One of the most enigmatic figures of the SS was Otto Rahn (1904-1939). As a young man, Rahn spent time in the late 1920s and early 1930s in the Pyrenees region of southern France conducting research on the Cathar sect and the possibility of the Holy Grail being a part of their still-hidden treasure. In 1933 he published his most important work: Kreuzzug gegen den Gral (The Crusade against the Grail). But toward the mid-1930s financial problems forced him back to Germany where, in April of 1936, swept up in the Movement, he joined the SS. Rahn had been in personal contact with Wiligut and was a civilian employee of the SS for about a year before this. He was immediately made part of the Reichsführer-SS personal staff, and so worked closely with Wiligut. Rahn, like “Weisthor,” entered the SS with a personal secret. Rahn was a homosexual, which could result in a death-sentence if discovered. While in the SS Rahn undertook research trips to locations in Germany and even to Iceland, although he was never on an official SS expedition to southern France as is sometimes reported. In 1937 Rahn published his second book: Luzifers Hofgesind: Eine Reise zu Europas guten Geistern (Lucifer’s Retinue: A Journey to the Good Spirits of Europe).

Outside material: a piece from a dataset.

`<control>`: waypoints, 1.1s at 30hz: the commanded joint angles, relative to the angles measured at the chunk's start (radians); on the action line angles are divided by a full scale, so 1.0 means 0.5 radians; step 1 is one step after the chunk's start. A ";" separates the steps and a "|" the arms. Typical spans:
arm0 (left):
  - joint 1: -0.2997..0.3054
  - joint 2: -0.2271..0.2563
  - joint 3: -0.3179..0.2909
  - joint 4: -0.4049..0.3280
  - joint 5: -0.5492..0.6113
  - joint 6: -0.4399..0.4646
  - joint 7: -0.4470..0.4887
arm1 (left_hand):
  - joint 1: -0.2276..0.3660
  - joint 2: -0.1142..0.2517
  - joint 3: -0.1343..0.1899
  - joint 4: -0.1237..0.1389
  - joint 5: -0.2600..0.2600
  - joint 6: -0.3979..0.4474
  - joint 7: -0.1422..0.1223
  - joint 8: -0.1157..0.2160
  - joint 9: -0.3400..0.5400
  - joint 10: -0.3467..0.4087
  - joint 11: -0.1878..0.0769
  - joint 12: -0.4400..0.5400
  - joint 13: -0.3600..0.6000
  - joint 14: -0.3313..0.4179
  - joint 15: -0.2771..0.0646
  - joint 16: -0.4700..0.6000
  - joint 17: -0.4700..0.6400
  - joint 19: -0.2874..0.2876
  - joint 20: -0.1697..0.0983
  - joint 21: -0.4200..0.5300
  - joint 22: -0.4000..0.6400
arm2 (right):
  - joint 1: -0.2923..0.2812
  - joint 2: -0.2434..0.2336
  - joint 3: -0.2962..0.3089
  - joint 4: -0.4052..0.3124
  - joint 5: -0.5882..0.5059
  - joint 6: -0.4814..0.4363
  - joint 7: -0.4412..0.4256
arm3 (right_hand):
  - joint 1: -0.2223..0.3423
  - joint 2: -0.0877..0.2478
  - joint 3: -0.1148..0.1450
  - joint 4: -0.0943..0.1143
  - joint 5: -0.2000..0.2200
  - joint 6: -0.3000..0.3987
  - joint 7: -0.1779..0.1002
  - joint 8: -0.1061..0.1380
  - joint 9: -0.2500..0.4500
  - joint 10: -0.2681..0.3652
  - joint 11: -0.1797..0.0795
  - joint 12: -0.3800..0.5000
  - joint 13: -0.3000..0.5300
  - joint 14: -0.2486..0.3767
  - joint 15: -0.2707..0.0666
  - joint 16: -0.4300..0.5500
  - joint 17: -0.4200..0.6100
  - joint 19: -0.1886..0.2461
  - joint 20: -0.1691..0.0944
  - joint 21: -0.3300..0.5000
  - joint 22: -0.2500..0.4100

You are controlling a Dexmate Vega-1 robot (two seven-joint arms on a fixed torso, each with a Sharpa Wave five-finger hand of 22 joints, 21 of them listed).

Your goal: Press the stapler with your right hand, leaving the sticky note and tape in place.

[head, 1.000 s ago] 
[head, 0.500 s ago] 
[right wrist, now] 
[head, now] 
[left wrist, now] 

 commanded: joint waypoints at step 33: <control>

This is a kind of esoteric travelogue in which Rahn recounts the significance of various landscapes and monuments from southern France, Italy, Germany and Iceland. Rahn lectured within SS-circles on the theme of Luzifers Hofgesind, i.e., that Lucifer is the bringer of enlightenment and the enemy of the Jewish God, and that the retinue of Lucifer includes all those “good spirits” who fight for this enlightenment. Rahn was very well-liked by both Wiligut and Himmler. Himmler tried to give Rahn every opportunity to survive in the SS in the face of persistent reports of his homosexual activity. It is most likely that Rahn came to believe he would meet a dishonorable end in the SS, so to prevent this he wandered into the mountains near Soil, Austria, drank a bottle of liquor and allowed the winter cold to take his life. Himmler personally mourned the loss of Rahn.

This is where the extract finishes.